Today, Rumah Faye turns seven (!!!!!!) years old. When I tell you I never dreamt of this, I’m not exaggerating – I never meant to establish a non-profit organization, much less establish a safehouse. I was an 11-year-old kid with the simple idea that change could only be made through grassroots-based movement. It was simple: in order to solve an issue, any issue, the most vulnerable population had to be directly involved. In my case, children as a contributing member of the child protection framework.
Since then, we’ve provided 18 scholarships, helped the recovery of 110 girls, and overseen the delivery of five babies. During the COVID-19 pandemic, with the support of all our incredible partners, we’ve been able to provide for over 1000 of our families and their surrounding communities.
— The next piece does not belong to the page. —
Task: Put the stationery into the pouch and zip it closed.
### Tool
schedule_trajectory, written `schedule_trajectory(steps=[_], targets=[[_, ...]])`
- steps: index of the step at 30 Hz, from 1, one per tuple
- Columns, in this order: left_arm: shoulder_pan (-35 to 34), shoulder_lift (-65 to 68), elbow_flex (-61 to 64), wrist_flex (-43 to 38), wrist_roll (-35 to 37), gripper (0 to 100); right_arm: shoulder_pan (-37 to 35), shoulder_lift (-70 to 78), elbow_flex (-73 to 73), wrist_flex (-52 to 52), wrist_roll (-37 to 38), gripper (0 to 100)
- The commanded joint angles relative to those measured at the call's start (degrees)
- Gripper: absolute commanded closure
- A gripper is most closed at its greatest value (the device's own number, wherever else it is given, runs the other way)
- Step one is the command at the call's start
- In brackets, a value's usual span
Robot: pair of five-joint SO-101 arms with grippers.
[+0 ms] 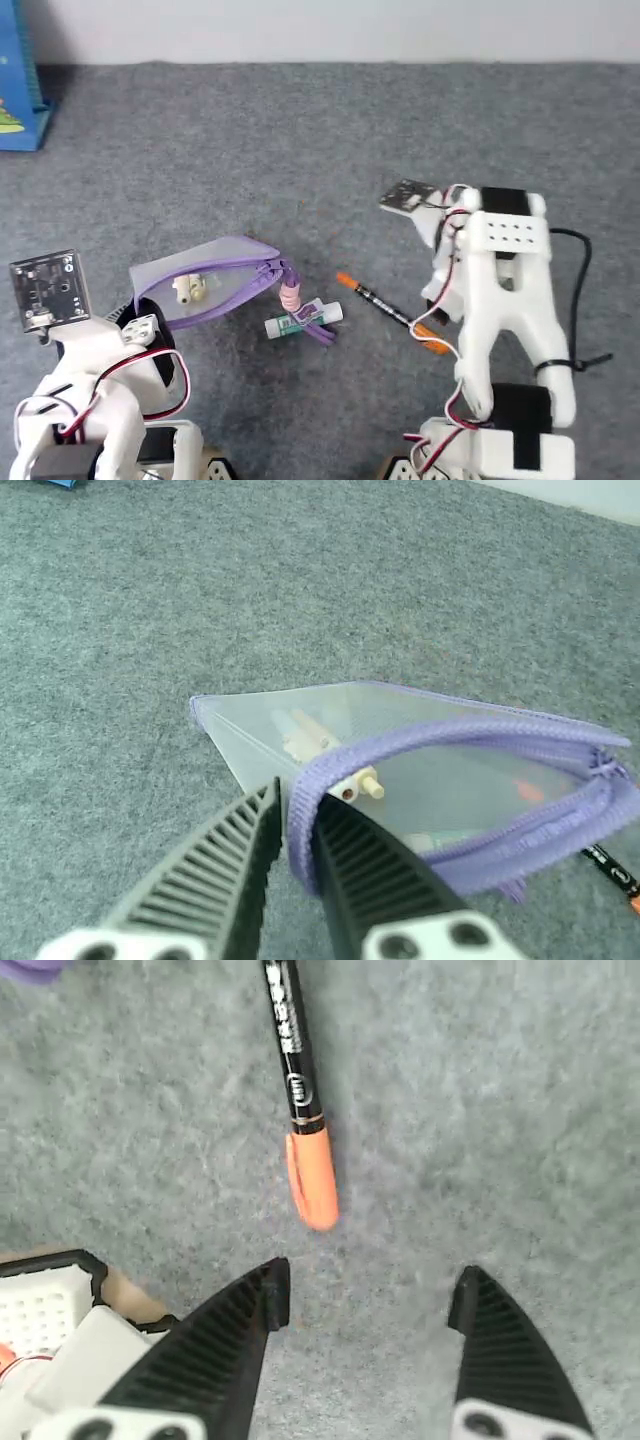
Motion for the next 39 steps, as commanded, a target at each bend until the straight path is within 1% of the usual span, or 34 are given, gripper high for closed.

There are so many people to thank, but at the heart of it is my team, both past and present. Mbak Dewi, Kak Tika, Kak Lina, Kak Rista, Kak Tiwi, Kak Irna, Pak Nanang, Mbak Nur, Pak Cipri, Bu Siti, Bude, Kak Tasya, Mbak Retno, and Kak Imam – thank you. For the team in the safehouse, who tirelessly work with our girls, despite all the harm and failures they may face, I thank God for you every single hour of the day. To the team in Jakarta, who extend themselves to do the absolute best for our communities, I thank you. To my incredible volunteers, Sahabat Faye, your dedication never fails to astound me. For your support and dedication, despite the heaviness that you all face. Rumah Faye wouldn’t be the same without each of you. Most of all, to my family who supported me – thank you. My Mom, especially, who believed in me and inspired me.
Seven years haven’t flown by. I’ve felt the years trickle past, as we face hardship after hardship, loss after loss. With it, though, has grown an immeasurable appreciation for those beside me. Those who’ve shown me how to choose courage.
Seven years feels hard to celebrate, but I’ve got to welcome it the way my kids have taught me: with courage, seeded in love.